Some of the notable cases handled by Rimingado and his commission include the alleged misappropriation of N3.4 billion by the Emir of Kano, Muhammadu Sanusi II, in 2019; the alleged diversion of N6.8 billion by the former governor of Kano State, Rabiu Kwankwaso, in 2020; and the alleged inflation of contracts and mismanagement of funds by the Kano State Ministry of Education in 2021.

Rimingado also faced several challenges and controversies during his tenure as the anti-corruption chief.
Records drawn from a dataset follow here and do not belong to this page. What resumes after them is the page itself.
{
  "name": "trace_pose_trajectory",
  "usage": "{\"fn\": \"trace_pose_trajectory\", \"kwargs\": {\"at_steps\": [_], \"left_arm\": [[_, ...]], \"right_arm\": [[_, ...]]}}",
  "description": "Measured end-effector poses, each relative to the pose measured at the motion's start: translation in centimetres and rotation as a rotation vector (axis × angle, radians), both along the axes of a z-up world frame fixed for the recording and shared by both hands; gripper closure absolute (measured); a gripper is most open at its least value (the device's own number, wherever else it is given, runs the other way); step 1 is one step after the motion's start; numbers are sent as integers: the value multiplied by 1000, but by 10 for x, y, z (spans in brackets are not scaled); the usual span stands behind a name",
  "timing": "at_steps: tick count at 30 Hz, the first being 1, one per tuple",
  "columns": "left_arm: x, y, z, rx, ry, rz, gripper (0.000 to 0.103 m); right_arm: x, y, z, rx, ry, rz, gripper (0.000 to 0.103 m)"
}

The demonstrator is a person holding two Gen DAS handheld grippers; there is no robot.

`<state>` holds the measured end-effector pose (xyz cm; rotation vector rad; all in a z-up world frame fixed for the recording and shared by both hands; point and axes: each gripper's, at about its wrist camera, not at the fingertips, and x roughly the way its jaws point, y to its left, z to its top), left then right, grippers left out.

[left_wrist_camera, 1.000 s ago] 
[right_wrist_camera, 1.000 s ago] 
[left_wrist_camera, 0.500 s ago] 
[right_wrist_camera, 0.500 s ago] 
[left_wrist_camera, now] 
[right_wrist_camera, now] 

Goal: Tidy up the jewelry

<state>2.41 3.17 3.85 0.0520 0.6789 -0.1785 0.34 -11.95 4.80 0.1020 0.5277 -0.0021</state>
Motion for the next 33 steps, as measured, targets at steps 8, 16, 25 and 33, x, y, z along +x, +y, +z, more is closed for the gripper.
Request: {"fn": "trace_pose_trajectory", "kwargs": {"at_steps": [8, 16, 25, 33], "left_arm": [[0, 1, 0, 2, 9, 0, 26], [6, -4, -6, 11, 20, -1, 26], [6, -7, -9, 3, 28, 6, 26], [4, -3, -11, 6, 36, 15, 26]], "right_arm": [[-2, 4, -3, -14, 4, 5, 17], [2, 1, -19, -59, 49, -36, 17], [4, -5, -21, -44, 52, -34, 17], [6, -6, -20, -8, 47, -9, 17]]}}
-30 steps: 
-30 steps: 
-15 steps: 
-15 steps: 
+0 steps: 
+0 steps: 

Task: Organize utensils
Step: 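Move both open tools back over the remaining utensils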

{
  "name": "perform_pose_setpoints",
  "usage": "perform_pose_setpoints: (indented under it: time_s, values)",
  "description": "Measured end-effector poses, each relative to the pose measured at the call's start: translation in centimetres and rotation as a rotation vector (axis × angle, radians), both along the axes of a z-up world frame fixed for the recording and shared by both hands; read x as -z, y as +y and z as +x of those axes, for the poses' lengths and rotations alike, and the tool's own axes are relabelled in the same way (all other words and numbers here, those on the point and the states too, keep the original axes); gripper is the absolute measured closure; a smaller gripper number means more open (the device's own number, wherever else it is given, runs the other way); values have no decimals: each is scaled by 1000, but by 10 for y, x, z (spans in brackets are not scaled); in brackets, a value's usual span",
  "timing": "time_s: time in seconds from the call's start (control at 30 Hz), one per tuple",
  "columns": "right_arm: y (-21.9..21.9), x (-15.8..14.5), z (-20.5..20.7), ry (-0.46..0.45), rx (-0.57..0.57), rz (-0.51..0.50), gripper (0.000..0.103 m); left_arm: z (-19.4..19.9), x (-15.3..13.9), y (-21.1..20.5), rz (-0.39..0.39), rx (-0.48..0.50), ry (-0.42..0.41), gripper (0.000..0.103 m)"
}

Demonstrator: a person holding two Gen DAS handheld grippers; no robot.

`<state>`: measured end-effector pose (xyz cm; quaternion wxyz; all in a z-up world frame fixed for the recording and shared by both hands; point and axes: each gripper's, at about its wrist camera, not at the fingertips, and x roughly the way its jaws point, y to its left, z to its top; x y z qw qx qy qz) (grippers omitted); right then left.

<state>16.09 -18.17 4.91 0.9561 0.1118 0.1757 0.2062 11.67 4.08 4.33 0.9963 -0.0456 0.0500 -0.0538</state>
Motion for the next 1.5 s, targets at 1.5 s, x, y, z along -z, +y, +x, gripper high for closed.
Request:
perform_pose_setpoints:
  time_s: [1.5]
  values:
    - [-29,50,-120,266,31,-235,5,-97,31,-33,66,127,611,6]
He was accused of being biased and selective in his investigations, targeting political opponents and critics of the state government. He was also involved in a legal dispute with the state government over the appointment of caretaker chairmen in the 44 local government areas of the state, which he claimed was illegal and unconstitutional.

In July 2021, Rimingado was suspended from his duty by the state government over allegations of contract inflation and financial mismanagement. He denied the allegations and challenged his suspension in court. He was reinstated by a court order in January 2023, after a prolonged legal battle.

Rimingado is widely regarded as a role model and father of the anti-corruption movement in Kano State. He has received several awards and recognitions for his work, such as the Integrity Icon Award by Accountability Lab Nigeria in 2018, and the Anti-corruption Champion Award by the Centre for Information Technology and Development in 2019.

In June, The executive governor of Kano Abba Kabir Yusuf approved the appointment of Muhuyi Magaji Rimin Gado as the Chairman of the newly Multi Agency Special Task Force on Drug Abuse.